Scan the data for "Please" and copy each matching line.

Record excerpts:
::::

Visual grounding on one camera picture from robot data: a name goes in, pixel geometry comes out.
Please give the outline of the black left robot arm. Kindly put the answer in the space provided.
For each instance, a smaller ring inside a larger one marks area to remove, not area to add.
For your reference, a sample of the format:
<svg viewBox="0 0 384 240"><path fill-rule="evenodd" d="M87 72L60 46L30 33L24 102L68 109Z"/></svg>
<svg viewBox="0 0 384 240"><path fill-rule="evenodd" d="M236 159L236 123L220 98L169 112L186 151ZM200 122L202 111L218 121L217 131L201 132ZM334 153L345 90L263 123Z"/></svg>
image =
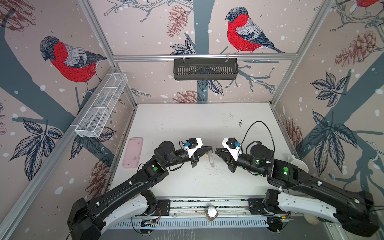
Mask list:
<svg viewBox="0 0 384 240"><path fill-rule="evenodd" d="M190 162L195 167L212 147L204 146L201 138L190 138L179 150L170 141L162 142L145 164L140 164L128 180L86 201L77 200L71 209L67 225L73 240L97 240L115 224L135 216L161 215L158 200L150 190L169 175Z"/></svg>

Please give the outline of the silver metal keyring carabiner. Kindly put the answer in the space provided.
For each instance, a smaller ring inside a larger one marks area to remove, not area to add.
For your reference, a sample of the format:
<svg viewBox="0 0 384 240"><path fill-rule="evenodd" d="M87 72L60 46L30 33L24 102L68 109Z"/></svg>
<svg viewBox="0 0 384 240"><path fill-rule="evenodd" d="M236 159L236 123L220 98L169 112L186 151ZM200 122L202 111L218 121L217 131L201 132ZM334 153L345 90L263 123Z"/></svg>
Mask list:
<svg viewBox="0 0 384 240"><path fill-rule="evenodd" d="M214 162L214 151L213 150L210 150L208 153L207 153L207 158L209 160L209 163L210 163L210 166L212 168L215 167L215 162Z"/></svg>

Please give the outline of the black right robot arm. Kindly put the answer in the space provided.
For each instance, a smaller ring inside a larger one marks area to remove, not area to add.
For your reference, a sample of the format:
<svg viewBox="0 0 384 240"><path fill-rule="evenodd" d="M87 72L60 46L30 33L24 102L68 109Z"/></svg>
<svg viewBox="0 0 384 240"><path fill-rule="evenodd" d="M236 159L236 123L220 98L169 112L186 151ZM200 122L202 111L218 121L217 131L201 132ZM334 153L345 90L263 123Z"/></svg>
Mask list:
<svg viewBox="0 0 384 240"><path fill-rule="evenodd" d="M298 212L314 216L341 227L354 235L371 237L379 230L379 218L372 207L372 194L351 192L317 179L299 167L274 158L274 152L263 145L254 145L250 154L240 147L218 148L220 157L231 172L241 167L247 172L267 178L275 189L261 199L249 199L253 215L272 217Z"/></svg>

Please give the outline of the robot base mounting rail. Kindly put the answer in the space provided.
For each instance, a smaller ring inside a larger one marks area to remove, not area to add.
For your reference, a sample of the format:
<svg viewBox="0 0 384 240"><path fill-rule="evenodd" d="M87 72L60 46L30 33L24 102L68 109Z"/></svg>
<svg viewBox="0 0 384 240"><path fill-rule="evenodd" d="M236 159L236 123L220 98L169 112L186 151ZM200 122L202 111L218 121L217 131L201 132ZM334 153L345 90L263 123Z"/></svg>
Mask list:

::::

Solution to the problem:
Please give the outline of the black left robot arm. Kindly put the answer in the space provided.
Please give the outline of the silver metal keyring carabiner. Kindly put the answer in the space provided.
Please give the outline of the black right robot arm. Kindly put the answer in the space provided.
Please give the outline of the robot base mounting rail. Kindly put the answer in the space provided.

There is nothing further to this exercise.